[Problem to solve] Look for the string "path" in the listing below, then copy every line that has it.

BEGIN Data to examine

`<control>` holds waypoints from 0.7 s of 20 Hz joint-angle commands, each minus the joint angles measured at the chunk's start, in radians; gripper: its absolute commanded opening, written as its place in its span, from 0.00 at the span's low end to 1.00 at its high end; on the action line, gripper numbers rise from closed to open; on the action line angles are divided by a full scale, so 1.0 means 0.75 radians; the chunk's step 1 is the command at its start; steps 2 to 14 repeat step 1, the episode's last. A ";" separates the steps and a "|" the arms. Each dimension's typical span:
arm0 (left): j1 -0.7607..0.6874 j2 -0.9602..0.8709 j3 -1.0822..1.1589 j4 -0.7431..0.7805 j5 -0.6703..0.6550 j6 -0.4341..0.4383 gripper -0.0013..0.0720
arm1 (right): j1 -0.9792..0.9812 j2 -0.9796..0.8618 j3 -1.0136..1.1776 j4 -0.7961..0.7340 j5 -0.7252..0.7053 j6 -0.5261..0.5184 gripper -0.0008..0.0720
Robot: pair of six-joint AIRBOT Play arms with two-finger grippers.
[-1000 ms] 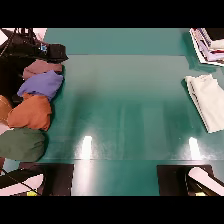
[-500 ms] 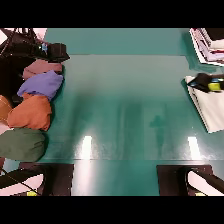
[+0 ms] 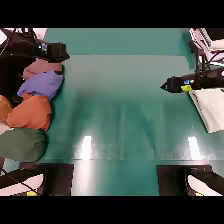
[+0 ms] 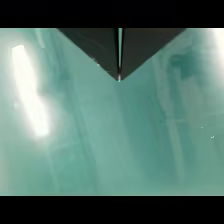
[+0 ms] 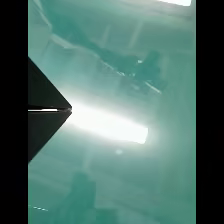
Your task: Fold the shirts.
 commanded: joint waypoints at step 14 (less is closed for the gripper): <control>-0.001 0.001 0.000 0.000 0.001 0.001 0.05 | 0.021 0.001 0.001 0.003 0.000 0.002 0.04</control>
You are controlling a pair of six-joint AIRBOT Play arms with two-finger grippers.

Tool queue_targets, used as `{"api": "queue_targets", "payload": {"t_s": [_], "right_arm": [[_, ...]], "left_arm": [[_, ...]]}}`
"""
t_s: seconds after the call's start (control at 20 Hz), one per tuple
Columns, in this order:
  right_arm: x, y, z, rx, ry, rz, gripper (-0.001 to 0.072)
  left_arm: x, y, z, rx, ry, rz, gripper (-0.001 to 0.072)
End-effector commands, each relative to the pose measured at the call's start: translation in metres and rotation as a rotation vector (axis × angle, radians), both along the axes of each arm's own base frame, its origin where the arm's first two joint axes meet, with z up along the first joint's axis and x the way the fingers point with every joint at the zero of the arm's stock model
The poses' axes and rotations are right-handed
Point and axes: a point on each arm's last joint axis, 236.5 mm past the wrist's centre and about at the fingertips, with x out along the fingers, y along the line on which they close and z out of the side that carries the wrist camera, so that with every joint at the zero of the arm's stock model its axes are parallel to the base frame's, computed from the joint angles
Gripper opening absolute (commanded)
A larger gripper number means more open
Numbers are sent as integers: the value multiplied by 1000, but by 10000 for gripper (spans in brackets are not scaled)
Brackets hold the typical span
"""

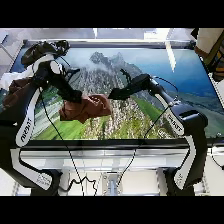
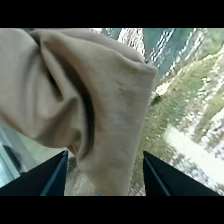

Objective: Fold the shirts.

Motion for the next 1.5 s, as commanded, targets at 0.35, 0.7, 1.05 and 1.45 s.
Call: {"api": "queue_targets", "payload": {"t_s": [0.35,0.7,1.05,1.45], "right_arm": [[-8,24,-36,65,81,-15,534],[-6,47,-30,204,126,-53,513],[-47,85,-26,213,162,62,512],[-88,136,-36,161,125,142,427]], "left_arm": [[-50,41,-78,176,191,33,417],[-58,42,-93,184,247,29,417],[-55,40,-94,179,235,32,417],[-51,32,-94,144,221,44,417]]}}
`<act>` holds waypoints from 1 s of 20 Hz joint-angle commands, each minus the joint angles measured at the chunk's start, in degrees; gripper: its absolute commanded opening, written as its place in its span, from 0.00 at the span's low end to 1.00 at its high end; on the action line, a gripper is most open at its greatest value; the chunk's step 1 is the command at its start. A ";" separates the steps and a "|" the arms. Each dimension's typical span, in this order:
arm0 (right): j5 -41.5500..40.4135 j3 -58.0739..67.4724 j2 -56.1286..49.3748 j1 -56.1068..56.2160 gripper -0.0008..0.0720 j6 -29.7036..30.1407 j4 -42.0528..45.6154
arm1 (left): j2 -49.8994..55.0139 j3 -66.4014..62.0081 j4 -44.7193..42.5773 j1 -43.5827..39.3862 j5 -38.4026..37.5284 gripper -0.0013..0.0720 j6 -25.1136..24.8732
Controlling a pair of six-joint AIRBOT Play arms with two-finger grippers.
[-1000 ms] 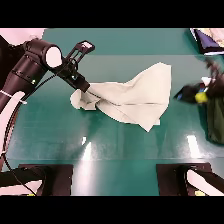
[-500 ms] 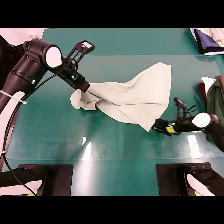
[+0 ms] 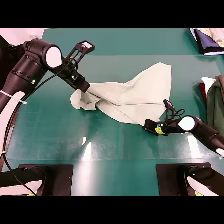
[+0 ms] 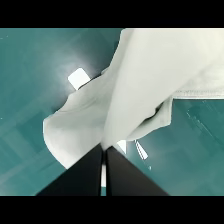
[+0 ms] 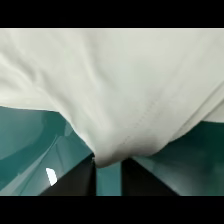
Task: Fold the shirts.
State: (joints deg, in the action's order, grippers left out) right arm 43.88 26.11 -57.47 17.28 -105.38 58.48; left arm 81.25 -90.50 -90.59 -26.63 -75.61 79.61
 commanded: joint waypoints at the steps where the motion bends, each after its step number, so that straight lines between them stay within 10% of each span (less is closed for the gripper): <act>1: -1.44 -0.02 1.44 -1.27 0.06 -0.15 0.15 | 0.04 0.02 -0.04 0.00 -0.02 0.06 -0.02; 12: 6.58 1.66 25.66 -12.68 0.03 0.37 0.04 | -3.91 -3.48 -0.72 0.02 -0.11 0.06 -0.04; 20: 9.55 33.73 22.43 -15.23 0.03 8.44 0.04 | -13.22 -30.64 -0.63 0.00 1.03 0.06 -0.07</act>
State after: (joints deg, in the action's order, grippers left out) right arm 51.68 47.70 -32.27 2.57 -101.21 58.59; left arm 71.02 -111.94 -91.22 -26.65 -75.55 79.57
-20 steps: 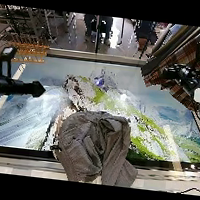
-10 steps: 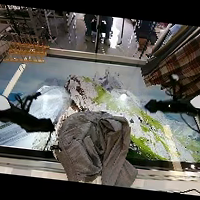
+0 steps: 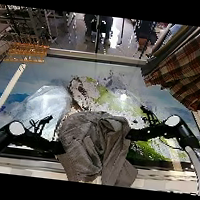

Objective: Fold the clothes and pants, and hang the long-sleeved shirts on hangers.

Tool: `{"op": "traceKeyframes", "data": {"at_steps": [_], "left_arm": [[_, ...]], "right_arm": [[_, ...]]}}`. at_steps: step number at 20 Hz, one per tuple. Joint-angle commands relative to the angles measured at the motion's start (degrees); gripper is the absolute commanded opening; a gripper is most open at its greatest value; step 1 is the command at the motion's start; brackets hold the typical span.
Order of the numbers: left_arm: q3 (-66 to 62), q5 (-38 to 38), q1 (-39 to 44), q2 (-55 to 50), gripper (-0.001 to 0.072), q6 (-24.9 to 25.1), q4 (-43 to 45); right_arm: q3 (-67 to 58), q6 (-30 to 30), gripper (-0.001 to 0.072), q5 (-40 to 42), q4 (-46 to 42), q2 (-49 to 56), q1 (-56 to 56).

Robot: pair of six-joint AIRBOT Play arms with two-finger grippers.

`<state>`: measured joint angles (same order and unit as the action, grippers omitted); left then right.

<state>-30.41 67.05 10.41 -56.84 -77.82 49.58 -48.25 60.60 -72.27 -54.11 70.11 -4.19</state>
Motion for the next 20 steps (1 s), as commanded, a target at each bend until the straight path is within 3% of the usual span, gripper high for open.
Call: {"op": "traceKeyframes", "data": {"at_steps": [1,2,3,4,5,6,10,12,14,15,16,17,18,20], "left_arm": [[1.2,-13.9,4.6,-3.4,0.0694,-0.2,-4.3],[1.1,-16.7,5.1,-4.3,0.0577,-0.2,-4.7],[0.9,-17.0,4.8,-4.5,0.0207,0.0,-4.6],[0.3,-16.9,4.0,-4.2,0.0027,1.2,-4.7],[-1.0,-16.2,2.5,-3.7,0.0017,1.2,-4.6],[-2.8,-15.7,0.4,-2.9,0.0017,1.5,-4.6],[-18.6,-12.5,-15.0,-2.5,0.0016,3.7,-2.1],[-28.0,-14.1,-23.3,-6.3,0.0016,3.8,-0.9],[-36.3,-13.9,-27.8,-13.7,0.0018,3.7,-1.3],[-39.4,-14.2,-28.1,-18.3,0.0021,3.8,-2.2],[-41.6,-13.9,-28.0,-22.7,0.0124,3.8,-2.8],[-43.0,-12.5,-27.8,-26.3,0.0424,4.7,-2.2],[-43.7,-9.5,-28.0,-29.2,0.072,6.9,-1.1],[-43.8,-2.4,-30.9,-32.9,0.0698,6.7,4.4]], "right_arm": [[3.8,0.9,0.0583,12.9,-0.2,1.2,6.4],[3.9,2.0,0.0567,15.2,-0.4,2.4,7.9],[3.9,3.1,0.0469,17.1,-0.3,4.0,9.3],[3.8,3.7,0.0323,18.4,-0.4,5.4,10.3],[3.7,3.7,0.0132,19.4,-0.7,6.2,10.7],[3.3,3.8,0.0028,19.8,-3.0,6.2,10.6],[-10.6,7.0,0.0026,16.3,-23.5,4.8,8.7],[-19.8,8.7,0.0025,21.9,-26.0,5.2,7.0],[-25.3,9.2,0.0034,31.9,-23.6,7.0,6.5],[-26.6,9.4,0.0192,35.9,-22.2,8.5,6.7],[-27.8,10.6,0.0363,36.9,-20.8,10.4,6.7],[-28.6,13.3,0.0437,34.8,-20.8,11.9,6.4],[-28.7,14.8,0.0438,30.5,-20.9,12.6,5.6],[-27.5,14.8,0.0472,18.1,-20.5,12.9,1.9]]}}
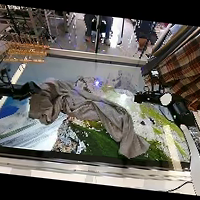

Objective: Fold the clothes and pants, and hang the long-sleeved shirts on hangers.

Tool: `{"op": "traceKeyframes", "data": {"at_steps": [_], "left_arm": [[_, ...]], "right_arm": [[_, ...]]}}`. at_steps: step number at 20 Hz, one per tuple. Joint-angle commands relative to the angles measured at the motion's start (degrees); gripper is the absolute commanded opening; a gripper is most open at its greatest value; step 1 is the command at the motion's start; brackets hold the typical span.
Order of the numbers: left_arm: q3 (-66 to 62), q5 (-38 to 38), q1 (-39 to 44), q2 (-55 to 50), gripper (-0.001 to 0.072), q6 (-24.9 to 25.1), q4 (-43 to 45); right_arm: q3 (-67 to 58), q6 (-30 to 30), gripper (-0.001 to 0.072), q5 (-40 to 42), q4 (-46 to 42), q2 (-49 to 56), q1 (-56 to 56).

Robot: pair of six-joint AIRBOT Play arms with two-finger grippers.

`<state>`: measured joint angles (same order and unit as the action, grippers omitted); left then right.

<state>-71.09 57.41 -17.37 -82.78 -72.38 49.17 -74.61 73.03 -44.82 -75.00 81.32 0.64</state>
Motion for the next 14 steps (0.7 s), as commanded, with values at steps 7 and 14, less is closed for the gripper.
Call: {"op": "traceKeyframes", "data": {"at_steps": [7,14], "left_arm": [[-1.3,21.7,-13.7,-8.4,0.0696,-7.9,12.8],[7.1,4.2,-9.9,-8.6,0.0699,-10.3,3.2]], "right_arm": [[25.6,-8.9,0.0543,-21.9,22.7,-7.9,-15.5],[35.5,-7.2,0.0699,-16.4,22.2,-11.3,-3.7]]}}
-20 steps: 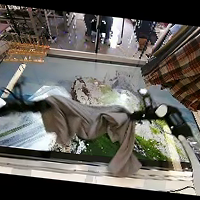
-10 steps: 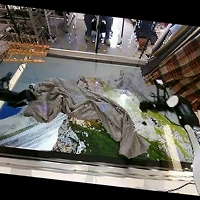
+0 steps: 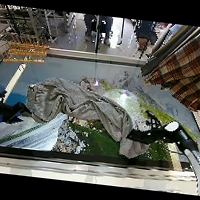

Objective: Fold the clothes and pants, and hang the long-sleeved shirts on hangers.

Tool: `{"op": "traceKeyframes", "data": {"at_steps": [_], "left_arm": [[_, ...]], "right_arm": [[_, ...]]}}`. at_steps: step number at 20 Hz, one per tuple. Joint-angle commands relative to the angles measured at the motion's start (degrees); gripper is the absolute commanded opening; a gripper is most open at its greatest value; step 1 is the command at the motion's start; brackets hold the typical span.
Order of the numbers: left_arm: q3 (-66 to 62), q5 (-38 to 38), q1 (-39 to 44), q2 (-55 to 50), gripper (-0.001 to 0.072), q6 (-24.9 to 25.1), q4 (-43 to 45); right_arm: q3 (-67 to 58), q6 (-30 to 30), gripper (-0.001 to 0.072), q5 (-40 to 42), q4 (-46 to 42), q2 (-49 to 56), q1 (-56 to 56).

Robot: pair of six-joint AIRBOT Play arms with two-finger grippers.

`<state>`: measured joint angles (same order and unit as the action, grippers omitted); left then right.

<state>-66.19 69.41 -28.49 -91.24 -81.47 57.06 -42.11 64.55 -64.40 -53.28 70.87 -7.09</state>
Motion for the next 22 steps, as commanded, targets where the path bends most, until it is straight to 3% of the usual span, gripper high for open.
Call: {"op": "traceKeyframes", "data": {"at_steps": [1,3,4,5,6,7,8,9,11,13,16,17,18,19,20,22], "left_arm": [[2.2,-9.7,1.9,-0.2,0.07,-1.9,-5.5],[2.2,-13.0,3.5,-0.5,0.0699,-3.7,-5.7],[2.2,-14.3,4.3,-1.1,0.0697,-4.4,-5.7],[2.2,-15.1,4.8,-1.7,0.0686,-5.8,-5.7],[2.2,-15.3,5.0,-2.4,0.0536,-7.3,-5.7],[2.2,-15.2,5.1,-3.0,0.0336,-7.2,-5.7],[2.2,-15.0,5.0,-3.3,0.0147,-6.7,-5.7],[2.2,-15.0,5.0,-3.4,0.0012,-5.3,-5.7],[1.7,-14.4,4.0,-3.3,0.0016,-2.6,-5.4],[0.0,-12.8,1.8,-3.3,0.0016,-1.4,-2.5],[-2.9,-10.2,-1.6,-3.3,0.0016,-1.6,3.0],[-3.0,-9.5,-2.5,-3.2,0.0016,-1.7,2.7],[-3.0,-8.4,-2.9,-3.3,0.0017,-1.7,2.8],[-3.0,-7.4,-3.0,-3.3,0.0017,-1.6,3.0],[-3.0,-6.5,-3.0,-3.3,0.0018,-1.3,3.0],[-3.0,-4.8,-2.9,-3.3,0.0017,-0.1,2.9]], "right_arm": [[3.0,3.5,0.0699,6.1,-1.2,-0.8,6.2],[3.0,8.2,0.0671,11.8,-4.9,-0.4,10.1],[3.0,10.4,0.0618,13.9,-6.9,0.2,11.9],[3.0,11.8,0.0513,15.1,-8.6,1.0,13.4],[2.8,12.4,0.0225,15.5,-10.1,1.2,14.1],[1.9,12.5,0.0025,14.8,-12.2,1.0,14.2],[-0.1,12.6,0.0026,13.2,-15.2,0.4,13.9],[-3.6,13.1,0.0025,11.8,-20.1,-0.9,13.1],[-13.0,16.7,0.0024,13.0,-34.2,-4.0,9.7],[-23.5,20.3,0.0024,21.1,-43.1,-4.3,2.9],[-32.1,23.9,0.0043,39.0,-36.7,-0.5,-7.8],[-33.6,23.9,0.0293,39.2,-32.2,1.5,-10.1],[-34.2,23.8,0.0561,33.2,-27.3,3.4,-11.8],[-34.1,21.3,0.0587,23.3,-23.4,5.1,-13.0],[-32.6,13.0,0.0585,11.2,-18.3,6.8,-13.6],[-24.9,-1.3,0.0498,-7.1,-5.6,8.0,-13.2]]}}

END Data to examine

[Answer space]
Motion for the next 20 steps (1 s), as commanded, a target at each bend until the straight path is within 3% of the usual span, gripper high for open.
Motion for the next 22 steps, as commanded, targets where the path bends most, until it is straight to 3% of the usual span, gripper high for open.

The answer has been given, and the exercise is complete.